Exercise brief: Could you transcribe all of the data word for word?

─── Source data

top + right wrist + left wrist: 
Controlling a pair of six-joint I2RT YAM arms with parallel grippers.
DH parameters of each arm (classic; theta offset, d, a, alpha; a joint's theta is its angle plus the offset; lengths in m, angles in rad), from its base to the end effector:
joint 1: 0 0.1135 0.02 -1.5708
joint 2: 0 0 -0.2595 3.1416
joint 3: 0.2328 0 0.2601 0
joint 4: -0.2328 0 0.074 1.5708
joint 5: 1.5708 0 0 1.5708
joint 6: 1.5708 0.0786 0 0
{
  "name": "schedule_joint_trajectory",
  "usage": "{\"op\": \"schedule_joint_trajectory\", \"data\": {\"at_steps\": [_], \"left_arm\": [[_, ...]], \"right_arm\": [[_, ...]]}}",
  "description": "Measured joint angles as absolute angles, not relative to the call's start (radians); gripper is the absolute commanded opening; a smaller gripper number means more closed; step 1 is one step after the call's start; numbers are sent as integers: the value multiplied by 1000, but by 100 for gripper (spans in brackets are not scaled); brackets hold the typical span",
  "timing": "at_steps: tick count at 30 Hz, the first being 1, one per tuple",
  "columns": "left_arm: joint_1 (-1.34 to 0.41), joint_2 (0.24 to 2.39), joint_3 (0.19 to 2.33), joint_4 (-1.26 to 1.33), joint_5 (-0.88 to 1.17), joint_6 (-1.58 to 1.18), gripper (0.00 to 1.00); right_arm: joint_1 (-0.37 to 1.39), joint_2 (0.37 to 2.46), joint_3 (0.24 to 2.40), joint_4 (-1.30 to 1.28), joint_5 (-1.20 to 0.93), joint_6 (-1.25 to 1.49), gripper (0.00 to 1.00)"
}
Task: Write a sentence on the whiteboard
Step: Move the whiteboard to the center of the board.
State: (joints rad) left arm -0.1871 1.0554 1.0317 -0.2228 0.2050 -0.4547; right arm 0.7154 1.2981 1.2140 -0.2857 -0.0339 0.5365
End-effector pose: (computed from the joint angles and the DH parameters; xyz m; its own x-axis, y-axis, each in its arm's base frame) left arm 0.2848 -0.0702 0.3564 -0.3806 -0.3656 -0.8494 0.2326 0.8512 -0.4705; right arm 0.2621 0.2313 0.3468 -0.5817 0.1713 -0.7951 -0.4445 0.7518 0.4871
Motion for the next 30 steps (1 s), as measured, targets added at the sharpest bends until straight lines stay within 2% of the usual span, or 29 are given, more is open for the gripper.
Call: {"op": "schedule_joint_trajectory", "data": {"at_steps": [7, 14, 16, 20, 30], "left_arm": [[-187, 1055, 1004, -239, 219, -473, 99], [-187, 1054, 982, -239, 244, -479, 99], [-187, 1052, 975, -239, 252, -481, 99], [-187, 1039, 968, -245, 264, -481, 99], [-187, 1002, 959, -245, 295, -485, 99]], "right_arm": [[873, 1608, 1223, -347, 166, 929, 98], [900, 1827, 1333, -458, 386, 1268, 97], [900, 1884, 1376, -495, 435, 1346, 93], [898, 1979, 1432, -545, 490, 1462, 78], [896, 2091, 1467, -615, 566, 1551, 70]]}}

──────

Result of this task:
top + right wrist + left wrist: 
Controlling a pair of six-joint I2RT YAM arms with parallel grippers.
DH parameters of each arm (classic; theta offset, d, a, alpha; a joint's theta is its angle plus the offset; lengths in m, angles in rad), from its base to the end effector:
joint 1: 0 0.1135 0.02 -1.5708
joint 2: 0 0 -0.2595 3.1416
joint 3: 0.2328 0 0.2601 0
joint 4: -0.2328 0 0.074 1.5708
joint 5: 1.5708 0 0 1.5708
joint 6: 1.5708 0.0786 0 0
{
  "name": "schedule_joint_trajectory",
  "usage": "{\"op\": \"schedule_joint_trajectory\", \"data\": {\"at_steps\": [_], \"left_arm\": [[_, ...]], \"right_arm\": [[_, ...]]}}",
  "description": "Measured joint angles as absolute angles, not relative to the call's start (radians); gripper is the absolute commanded opening; a smaller gripper number means more closed; step 1 is one step after the call's start; numbers are sent as integers: the value multiplied by 1000, but by 100 for gripper (spans in brackets are not scaled); brackets hold the typical span",
  "timing": "at_steps: tick count at 30 Hz, the first being 1, one per tuple",
  "columns": "left_arm: joint_1 (-1.34 to 0.41), joint_2 (0.24 to 2.39), joint_3 (0.19 to 2.33), joint_4 (-1.26 to 1.33), joint_5 (-0.88 to 1.17), joint_6 (-1.58 to 1.18), gripper (0.00 to 1.00); right_arm: joint_1 (-0.37 to 1.39), joint_2 (0.37 to 2.46), joint_3 (0.24 to 2.40), joint_4 (-1.30 to 1.28), joint_5 (-1.20 to 0.93), joint_6 (-1.25 to 1.49), gripper (0.00 to 1.00)"
}
Task: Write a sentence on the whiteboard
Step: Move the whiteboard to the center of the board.
State: (joints rad) left arm -0.1871 1.0554 1.0317 -0.2228 0.2050 -0.4547; right arm 0.7154 1.2981 1.2140 -0.2857 -0.0339 0.5365
End-effector pose: (computed from the joint angles and the DH parameters; xyz m; its own x-axis, y-axis, each in its arm's base frame) left arm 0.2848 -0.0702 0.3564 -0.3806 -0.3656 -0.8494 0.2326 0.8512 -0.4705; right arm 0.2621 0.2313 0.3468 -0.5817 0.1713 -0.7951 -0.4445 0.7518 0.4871
Motion for the next 30 steps (1 s), as measured, targets added at the sharpest bends until straight lines stay within 2% of the usual span, or 29 are given, more is open for the gripper.
Call: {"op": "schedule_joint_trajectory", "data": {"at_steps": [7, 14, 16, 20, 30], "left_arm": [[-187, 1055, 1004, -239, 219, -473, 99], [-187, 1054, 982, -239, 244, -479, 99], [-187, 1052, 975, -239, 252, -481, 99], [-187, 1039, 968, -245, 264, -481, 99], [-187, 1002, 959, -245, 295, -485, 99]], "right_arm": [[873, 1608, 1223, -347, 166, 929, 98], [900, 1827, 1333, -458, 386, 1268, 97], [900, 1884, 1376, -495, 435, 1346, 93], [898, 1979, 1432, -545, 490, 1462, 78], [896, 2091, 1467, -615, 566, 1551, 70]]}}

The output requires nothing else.